O que leva alguém a tamanho desinteresse pela vida, a ponto de optar pela morte?
Falar sobre suicídio é um tabu que poucos querem transpor. Um assunto que a maioria de nós ignora, atropela e, principalmente, condena. O suicídio é considerado coisa de gente fraca, depressiva. Coisa de gente louca.
O silêncio sobre o tema é constrangedor. Quando muito, alguma história vira manchete na imprensa quando a vítima é conhecida, como algum artista, ou como no caso do reitor da UFSC, Luiz Carlos Cancellier, que se suicidou no início de outubro, após episódio de assédio moral e constrangimento relacionado ao trabalho.
A verdade é que ninguém acorda achando que é um belo dia para se matar. Até porque dificilmente qualquer belo dia será aprazível para quem está à beira do abismo. Você simplesmente levanta da cama, depois de outra noite de sono induzido, e insiste em esfregar os olhos e lavar o rosto, mas a realidade não é um sonho do qual você possa acordar. E mais uma vez você se dá conta de que vive um pesadelo permanente.
Você tenta ir adiante, mas não tem forças. Tenta recuar, mas já não dá. Então permanece ali, preso naquele desconforto e imobilidade que são seus longos dias. Sua vida está por um fio; talvez o fio de uma navalha que é afiada por muita gente.
O gatilho pode ser pequeno: mais uma discussão, mais uma negação, mais uma perda. Mais ou menos, o que quer que seja, é apenas o gatilho. Uma gota, mínima que seja, é capaz de lhe fazer transbordar. Tudo que, até então, lhe era familiar, agora lhe parece estranho e você já não se encaixa em lugar algum.
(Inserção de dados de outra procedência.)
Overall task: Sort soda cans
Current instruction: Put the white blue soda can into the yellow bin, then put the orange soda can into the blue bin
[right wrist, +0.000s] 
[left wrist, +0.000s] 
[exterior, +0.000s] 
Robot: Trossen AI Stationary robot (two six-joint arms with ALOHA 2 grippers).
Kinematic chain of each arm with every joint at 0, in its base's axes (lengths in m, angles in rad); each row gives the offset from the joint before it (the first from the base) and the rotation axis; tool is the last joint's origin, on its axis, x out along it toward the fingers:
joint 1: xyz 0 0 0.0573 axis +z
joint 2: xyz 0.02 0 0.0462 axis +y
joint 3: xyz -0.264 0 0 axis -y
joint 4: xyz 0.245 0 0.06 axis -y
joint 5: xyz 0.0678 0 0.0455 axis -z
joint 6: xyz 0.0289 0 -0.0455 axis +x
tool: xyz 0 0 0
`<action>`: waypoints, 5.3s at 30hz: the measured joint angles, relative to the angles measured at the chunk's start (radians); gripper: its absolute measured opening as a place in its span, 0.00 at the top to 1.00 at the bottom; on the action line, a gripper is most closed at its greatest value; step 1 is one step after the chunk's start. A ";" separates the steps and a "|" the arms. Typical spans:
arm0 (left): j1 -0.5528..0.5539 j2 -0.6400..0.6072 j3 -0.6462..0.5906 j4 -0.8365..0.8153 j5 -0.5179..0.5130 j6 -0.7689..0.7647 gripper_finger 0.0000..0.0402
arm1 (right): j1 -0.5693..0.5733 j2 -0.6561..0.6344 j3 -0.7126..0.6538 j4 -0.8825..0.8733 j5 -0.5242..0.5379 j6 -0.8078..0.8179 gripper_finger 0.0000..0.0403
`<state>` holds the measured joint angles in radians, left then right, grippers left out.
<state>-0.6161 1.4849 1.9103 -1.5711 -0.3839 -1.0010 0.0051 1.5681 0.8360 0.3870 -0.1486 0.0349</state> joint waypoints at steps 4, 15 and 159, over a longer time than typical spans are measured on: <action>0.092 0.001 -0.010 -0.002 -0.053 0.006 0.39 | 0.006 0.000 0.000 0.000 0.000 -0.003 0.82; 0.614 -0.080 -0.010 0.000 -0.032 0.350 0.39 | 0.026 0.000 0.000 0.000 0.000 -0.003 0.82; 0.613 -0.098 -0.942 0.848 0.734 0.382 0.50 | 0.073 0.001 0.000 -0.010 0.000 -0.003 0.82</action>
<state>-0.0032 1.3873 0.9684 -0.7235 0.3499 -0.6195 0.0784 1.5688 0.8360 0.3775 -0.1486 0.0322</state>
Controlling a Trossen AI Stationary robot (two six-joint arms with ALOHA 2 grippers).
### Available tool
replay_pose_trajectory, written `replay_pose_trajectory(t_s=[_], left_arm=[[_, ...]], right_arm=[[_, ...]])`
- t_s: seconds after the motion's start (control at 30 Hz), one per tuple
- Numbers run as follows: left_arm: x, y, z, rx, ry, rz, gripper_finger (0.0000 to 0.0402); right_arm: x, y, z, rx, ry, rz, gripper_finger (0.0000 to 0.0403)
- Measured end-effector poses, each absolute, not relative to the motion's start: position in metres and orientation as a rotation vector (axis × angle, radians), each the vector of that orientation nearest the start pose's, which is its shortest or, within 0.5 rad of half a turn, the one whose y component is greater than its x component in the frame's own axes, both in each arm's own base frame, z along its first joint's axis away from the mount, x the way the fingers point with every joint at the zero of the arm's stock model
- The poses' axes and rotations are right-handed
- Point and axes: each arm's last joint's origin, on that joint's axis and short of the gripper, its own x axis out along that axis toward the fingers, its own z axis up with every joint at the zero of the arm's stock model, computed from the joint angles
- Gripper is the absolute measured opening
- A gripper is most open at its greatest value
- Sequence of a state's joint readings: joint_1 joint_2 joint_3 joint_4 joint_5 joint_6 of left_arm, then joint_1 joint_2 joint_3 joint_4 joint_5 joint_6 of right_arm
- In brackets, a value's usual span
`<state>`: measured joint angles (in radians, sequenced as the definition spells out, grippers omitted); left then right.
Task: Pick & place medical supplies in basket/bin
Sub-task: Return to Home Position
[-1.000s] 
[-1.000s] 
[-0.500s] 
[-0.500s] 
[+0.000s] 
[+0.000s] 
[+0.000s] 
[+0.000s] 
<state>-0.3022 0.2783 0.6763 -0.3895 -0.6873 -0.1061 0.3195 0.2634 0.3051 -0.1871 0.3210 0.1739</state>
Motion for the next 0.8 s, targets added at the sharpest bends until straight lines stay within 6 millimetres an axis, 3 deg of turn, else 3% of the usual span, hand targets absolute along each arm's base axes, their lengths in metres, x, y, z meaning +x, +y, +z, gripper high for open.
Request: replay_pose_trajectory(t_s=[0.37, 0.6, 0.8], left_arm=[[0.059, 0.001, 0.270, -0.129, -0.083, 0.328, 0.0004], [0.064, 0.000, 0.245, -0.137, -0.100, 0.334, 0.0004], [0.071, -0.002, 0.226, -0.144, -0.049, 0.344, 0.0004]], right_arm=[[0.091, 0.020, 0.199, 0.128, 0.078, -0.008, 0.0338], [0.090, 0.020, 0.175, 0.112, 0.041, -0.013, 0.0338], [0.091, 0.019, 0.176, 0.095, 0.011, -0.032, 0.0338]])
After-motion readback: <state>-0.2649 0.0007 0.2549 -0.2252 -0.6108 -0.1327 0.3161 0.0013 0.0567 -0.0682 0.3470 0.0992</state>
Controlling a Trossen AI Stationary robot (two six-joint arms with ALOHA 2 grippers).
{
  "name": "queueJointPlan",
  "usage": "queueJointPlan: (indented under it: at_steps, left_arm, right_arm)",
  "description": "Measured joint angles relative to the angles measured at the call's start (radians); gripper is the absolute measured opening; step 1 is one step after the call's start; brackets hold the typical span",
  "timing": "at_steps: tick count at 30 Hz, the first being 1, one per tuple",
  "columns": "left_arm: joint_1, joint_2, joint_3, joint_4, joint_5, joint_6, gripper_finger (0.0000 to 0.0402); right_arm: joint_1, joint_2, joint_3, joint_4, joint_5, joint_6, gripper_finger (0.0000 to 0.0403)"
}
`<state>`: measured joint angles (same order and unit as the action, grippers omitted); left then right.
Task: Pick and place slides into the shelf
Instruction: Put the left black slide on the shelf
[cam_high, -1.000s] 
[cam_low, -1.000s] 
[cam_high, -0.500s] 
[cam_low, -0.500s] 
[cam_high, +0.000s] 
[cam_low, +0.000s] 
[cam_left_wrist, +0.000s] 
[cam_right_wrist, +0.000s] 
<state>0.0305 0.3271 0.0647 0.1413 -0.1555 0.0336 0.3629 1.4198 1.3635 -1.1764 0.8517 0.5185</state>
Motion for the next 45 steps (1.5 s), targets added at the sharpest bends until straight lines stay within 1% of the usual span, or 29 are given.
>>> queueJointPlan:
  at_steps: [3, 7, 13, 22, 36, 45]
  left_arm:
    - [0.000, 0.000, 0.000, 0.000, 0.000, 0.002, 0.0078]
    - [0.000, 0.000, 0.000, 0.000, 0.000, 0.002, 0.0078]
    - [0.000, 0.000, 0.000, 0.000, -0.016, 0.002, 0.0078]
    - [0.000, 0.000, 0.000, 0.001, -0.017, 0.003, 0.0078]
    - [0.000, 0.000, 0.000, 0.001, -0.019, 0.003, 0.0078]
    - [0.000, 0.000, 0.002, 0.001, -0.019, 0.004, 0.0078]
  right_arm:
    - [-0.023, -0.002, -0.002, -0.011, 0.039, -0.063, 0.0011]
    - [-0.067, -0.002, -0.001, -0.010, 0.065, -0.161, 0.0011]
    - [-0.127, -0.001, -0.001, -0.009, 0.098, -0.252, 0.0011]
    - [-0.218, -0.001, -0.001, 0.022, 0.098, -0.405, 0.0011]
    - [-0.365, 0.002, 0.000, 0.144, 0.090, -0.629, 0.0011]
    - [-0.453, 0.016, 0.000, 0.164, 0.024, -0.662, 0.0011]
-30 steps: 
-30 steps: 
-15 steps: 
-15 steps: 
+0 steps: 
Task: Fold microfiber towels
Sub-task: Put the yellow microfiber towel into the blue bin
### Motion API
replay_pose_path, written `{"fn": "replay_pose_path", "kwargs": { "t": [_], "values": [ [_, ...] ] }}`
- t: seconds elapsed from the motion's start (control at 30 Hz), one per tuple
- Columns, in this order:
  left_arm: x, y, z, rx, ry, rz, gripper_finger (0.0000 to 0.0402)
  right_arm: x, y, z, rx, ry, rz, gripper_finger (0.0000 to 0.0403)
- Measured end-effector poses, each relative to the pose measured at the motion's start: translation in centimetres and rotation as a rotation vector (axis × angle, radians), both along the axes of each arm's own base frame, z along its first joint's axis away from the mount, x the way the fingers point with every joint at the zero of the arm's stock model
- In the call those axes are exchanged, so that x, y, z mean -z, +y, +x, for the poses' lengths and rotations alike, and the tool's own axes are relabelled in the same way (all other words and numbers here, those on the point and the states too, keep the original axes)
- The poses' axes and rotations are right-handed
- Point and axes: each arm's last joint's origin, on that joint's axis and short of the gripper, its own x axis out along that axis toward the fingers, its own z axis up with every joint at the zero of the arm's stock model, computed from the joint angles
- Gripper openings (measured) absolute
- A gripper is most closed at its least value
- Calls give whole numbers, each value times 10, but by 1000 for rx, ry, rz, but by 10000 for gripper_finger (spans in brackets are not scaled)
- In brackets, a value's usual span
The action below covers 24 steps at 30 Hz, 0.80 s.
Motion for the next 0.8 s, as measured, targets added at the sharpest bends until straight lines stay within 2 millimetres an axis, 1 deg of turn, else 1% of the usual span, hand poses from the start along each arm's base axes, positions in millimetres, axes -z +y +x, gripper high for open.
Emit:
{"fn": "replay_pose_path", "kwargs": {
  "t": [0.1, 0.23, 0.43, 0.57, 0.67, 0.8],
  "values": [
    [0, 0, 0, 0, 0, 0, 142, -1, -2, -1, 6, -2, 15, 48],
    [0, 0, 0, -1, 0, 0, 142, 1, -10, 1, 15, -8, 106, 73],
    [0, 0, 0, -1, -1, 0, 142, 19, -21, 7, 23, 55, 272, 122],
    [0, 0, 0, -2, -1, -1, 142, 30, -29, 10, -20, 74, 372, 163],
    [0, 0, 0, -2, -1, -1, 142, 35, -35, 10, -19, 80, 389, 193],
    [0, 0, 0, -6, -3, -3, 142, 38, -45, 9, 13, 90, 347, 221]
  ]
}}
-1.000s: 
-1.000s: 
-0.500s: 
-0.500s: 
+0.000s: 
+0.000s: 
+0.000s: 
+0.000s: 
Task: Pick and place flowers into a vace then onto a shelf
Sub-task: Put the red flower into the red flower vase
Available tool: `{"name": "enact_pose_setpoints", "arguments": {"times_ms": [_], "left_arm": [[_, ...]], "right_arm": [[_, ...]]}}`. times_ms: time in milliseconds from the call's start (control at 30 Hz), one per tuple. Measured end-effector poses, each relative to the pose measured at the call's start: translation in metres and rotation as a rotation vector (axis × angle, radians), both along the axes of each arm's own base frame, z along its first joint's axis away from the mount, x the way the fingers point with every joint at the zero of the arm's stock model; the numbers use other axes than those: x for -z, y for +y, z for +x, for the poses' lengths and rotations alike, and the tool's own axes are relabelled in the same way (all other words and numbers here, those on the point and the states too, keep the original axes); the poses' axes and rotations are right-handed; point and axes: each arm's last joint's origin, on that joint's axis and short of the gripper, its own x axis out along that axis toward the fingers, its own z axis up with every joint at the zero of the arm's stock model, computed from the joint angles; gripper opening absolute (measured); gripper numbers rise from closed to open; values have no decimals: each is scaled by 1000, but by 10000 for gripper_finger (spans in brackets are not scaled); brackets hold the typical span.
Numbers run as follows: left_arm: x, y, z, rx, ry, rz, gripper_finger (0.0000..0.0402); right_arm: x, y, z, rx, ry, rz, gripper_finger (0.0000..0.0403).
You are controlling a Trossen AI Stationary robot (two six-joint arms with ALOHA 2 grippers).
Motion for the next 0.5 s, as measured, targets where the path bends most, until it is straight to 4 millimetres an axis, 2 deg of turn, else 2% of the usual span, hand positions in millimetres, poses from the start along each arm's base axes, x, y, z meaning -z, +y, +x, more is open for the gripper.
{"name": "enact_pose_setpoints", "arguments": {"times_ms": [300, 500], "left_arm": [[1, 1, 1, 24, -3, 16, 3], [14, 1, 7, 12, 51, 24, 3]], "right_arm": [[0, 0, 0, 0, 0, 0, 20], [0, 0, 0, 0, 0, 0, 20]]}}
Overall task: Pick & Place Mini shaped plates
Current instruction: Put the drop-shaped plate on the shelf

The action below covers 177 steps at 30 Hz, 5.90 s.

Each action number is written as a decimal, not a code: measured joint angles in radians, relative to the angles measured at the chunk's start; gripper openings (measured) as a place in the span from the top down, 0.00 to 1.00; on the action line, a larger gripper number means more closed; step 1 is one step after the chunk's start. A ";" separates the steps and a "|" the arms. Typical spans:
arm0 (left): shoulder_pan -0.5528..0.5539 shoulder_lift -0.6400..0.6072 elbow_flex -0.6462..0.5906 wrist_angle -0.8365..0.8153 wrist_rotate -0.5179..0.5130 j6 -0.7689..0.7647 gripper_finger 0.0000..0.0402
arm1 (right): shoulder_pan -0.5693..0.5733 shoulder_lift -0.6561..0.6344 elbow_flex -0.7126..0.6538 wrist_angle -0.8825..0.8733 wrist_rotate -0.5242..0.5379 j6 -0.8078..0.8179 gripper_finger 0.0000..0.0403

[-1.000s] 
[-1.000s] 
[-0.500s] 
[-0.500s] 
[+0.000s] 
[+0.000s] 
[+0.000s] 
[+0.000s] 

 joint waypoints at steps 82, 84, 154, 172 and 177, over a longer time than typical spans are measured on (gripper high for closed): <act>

Sabe que a derrota está chegando porque a dor que sente é maior do que tudo, inclusive do que a vontade de viver.
Há um inquisidor dentro de você e ele não lhe deixa em paz. E, claro, há mais de uma centena de inquisidores também do lado de fora, só que o pior de todos é aquele que está dentro. E é impossível fugir… Você já não consegue falar sobre isso e a morte é tudo o que ainda resta dizer…
Segundo a OMS, é registrado um caso de suicídio a cada 40 segundos, e o Brasil é o oitavo país no triste ranking mundial. Ainda assim, pouco se fala sobre o assunto…
O próximo caso poderia ser o meu; poderia ser o seu, com nossos problemas e a nossa inabilidade em falar deles. Com nossos tabus. Poderia ser o caso de uma mulher de olhos tristes, procurando por uma faca afiada.
Ela parou por um momento, escorada na pia da cozinha e pensou nas crianças sem a mãe, chorando. Ela chorou também. Lembrou que as crianças ficariam com fome; quem prepararia o almoço para elas? Tomou a faca e cortou a carne com vontade.
É bem mais confortável imaginar um final feliz, né?